Open Cut » Drilling & Blasting
The aim of this project was to demonstrate the feasibility of integrating a BHR onto a drilling string for coal-top prediction during blast-hole drilling. The project asked two questions:
- Can downhole radar data be communicated to the driller in the cab fast enough for real-time processing and visualisation?
- Can a BHR, embedded on the drill string, generate the look ahead waves needed to detect coal and other key strata ahead of the drill bit?
The questions were successfully answered through the following key achievements:
- Wireless communication between the downhole BHR and the driller through the air column in normal drill rods was demonstrated by using a modified, waterproofed Raspberry Pi 4 based dual band (2.4 GHz and 5 GHz) communication system located on an operational drill bit, as a downhole transponder. Communication daughter boards of JEHR radars have been adapted to stream data wirelessly between drill bit and driller via a Raspberry Pi data-stream organiser & repeater, and integrated with a drill stabiliser
- Field tests indicate that this communication system can wirelessly transmit downhole data at least 60 m up hole through air-filled drill rods, on both ISM bands if the rod joint ID exceeds 80mm, on the 5 GHz band if the joint ID exceeds 34mm which will meet most blasthole drilling needs for Australian open-cut mines. Our system has a high data transmission rate (up to 58 Mbps for 2.4 GHz wireless LAN and 114 Mbps for 5 GHz wireless LAN).
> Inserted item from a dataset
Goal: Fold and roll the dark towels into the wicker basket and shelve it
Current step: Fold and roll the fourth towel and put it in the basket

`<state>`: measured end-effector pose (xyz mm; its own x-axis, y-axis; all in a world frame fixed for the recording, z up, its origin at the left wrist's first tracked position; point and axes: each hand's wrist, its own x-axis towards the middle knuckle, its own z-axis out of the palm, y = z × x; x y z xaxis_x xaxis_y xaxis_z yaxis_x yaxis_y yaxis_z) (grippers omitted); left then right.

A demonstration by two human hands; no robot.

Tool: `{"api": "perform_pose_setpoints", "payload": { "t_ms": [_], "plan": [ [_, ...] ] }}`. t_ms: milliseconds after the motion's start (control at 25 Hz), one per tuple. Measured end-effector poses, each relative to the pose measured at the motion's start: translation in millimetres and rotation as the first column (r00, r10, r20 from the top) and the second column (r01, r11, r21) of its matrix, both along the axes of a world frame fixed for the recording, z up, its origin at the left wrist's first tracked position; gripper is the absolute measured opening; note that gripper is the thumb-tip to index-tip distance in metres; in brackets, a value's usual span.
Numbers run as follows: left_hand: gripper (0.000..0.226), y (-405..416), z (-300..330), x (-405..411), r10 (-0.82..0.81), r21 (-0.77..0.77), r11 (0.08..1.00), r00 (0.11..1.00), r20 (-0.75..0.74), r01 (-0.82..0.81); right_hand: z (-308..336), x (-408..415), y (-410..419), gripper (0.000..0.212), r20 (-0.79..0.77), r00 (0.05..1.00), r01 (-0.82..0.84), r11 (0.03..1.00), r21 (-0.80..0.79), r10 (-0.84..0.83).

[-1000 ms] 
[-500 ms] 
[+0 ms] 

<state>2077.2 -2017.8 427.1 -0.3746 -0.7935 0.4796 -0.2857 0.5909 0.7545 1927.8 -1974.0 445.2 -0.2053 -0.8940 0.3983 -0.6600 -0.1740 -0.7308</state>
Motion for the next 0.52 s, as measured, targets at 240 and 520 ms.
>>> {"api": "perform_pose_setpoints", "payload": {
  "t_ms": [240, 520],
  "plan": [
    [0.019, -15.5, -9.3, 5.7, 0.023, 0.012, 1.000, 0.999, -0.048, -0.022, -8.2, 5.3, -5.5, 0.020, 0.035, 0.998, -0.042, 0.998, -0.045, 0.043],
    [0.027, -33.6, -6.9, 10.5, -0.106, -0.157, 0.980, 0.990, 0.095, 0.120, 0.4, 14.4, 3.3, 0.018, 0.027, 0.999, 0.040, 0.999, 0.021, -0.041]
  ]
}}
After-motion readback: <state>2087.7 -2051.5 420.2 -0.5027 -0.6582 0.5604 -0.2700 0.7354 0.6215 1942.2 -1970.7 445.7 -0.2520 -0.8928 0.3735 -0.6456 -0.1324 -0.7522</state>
- Wireless calls for minimal alteration to the drill rig. The top drive of at least some RAB rigs might provide a pathway for data transmission not only for the borehole-radar based bit navigation above coal-top but also for other downhole rock recognition and navigation Measurement-While-Drilling (MWD) or Logging-While-Drilling (LWD) technologies. There may be no need for a top data swivel.
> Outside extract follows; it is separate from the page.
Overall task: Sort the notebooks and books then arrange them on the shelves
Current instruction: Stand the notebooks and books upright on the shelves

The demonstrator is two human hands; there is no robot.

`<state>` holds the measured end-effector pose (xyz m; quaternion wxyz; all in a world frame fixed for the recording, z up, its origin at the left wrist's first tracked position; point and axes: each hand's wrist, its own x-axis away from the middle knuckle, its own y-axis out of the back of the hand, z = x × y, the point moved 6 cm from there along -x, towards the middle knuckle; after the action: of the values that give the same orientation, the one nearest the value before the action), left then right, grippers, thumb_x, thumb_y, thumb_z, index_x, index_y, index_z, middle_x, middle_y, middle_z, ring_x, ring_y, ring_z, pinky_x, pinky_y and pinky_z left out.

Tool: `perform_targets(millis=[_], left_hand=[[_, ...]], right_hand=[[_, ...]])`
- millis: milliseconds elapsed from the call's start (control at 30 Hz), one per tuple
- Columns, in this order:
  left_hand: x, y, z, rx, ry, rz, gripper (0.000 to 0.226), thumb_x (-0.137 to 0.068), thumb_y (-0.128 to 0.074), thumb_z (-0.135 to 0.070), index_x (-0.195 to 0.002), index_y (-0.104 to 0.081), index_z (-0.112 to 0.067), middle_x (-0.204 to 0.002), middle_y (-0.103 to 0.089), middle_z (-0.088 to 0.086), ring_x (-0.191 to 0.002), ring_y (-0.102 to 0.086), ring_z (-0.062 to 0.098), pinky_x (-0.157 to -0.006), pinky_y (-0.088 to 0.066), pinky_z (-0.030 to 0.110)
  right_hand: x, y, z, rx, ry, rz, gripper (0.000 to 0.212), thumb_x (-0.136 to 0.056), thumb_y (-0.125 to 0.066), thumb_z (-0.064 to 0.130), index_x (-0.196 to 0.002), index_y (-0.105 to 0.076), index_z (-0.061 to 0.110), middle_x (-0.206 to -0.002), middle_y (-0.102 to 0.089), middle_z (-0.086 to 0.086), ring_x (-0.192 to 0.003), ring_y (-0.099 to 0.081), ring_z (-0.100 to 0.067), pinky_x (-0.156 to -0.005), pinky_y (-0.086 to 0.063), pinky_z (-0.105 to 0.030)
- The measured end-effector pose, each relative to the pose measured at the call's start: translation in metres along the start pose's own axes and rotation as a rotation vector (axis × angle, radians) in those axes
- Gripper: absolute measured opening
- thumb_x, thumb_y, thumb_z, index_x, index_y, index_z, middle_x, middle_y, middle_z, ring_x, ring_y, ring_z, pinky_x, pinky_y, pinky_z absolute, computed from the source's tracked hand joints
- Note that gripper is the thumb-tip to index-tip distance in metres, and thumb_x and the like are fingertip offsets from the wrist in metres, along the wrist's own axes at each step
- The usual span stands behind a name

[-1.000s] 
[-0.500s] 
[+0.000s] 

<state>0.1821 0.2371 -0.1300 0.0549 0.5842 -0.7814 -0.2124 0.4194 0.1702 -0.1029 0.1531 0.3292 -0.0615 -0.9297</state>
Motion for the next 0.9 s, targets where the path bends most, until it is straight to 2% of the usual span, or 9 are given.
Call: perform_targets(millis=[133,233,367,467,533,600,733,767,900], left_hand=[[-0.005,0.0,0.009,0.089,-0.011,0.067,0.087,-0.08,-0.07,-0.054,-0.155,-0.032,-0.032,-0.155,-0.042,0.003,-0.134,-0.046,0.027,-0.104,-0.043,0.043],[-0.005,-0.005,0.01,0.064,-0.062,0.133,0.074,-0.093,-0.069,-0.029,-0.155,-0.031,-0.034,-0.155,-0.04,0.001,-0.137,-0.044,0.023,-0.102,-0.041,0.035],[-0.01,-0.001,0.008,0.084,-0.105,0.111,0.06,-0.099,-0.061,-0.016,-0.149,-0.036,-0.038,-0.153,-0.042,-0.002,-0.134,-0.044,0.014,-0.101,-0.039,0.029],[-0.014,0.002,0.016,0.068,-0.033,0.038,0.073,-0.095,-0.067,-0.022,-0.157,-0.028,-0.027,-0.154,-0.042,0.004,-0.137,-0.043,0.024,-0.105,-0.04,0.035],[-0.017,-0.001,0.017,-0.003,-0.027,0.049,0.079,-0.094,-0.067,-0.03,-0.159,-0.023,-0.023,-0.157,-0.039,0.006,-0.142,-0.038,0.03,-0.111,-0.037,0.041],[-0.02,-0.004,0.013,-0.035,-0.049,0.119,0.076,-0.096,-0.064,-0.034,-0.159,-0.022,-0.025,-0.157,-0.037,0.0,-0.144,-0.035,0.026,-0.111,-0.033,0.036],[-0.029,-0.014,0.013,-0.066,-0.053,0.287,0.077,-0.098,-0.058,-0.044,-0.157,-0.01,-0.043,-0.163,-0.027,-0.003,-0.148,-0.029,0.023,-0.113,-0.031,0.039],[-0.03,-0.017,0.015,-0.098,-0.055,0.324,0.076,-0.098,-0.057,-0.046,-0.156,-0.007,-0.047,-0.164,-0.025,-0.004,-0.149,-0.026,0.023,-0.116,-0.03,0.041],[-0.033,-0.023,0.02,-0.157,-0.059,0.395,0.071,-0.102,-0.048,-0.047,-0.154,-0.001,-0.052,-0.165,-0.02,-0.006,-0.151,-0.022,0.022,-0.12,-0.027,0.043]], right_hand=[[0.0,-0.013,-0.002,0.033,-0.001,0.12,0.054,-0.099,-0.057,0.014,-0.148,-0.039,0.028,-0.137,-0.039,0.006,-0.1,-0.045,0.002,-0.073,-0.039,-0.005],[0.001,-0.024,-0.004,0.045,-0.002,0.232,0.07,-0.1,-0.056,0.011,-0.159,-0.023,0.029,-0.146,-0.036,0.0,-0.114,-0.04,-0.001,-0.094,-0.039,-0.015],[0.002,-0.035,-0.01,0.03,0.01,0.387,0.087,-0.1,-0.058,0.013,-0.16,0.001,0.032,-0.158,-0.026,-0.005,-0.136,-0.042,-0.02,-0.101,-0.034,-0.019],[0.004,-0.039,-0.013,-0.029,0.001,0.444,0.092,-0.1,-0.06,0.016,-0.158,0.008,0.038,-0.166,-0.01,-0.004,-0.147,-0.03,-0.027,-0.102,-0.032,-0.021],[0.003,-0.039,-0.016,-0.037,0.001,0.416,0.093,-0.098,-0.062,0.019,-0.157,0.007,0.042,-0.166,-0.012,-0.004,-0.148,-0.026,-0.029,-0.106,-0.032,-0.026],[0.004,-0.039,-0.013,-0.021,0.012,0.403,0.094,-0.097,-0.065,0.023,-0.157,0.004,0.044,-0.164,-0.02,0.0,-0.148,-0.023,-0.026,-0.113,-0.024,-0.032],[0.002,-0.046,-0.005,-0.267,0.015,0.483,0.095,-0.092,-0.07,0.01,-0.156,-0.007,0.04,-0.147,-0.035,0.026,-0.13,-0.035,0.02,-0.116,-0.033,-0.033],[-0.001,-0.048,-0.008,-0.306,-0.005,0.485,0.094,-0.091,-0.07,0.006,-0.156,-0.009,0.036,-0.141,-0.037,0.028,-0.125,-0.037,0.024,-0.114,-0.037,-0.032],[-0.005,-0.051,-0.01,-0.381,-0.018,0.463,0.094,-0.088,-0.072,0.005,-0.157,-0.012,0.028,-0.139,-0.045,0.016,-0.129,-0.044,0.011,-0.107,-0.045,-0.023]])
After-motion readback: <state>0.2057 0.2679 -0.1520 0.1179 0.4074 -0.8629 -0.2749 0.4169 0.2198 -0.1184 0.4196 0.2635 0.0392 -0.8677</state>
- Software for a real-time radar data processing, visualisation, automated seam-prediction, and warning system has been prototyped and demonstrated in both the laboratory and field trials.
- Numerical modelling study using Computer Simulation Technology (CST) Studio Suite indicates that integrating BHR antennas onto the drill string can both selectively generate look-ahead (TE11 mode) waves for coal top imaging and then switch into a feel-ahead TEM mode to map rock resistivity immediately ahead of the drill bit in real time with high resolution, both key to RAB drill bit navigation technology, down to and past the bit.
- A field trial using BHR radar transmitter (Tx) and memory logging receiver (Rx) boards from JEH Radar Consulting has established that BHR waves can be coupled onto a fully powered up drill-string to drive two types of guided borehole radar waves, TEM for “feel-ahead” and TE11 for “look-ahead”. Both have been launched in both laboratory and field trials by antennas close-coupled and conformal with the drill-stabiliser.
This project has successfully demonstrated, through theoretical (numerical) and experimental investigations, the feasibility of integrating a BHR onto a drill-string for top of coal prediction.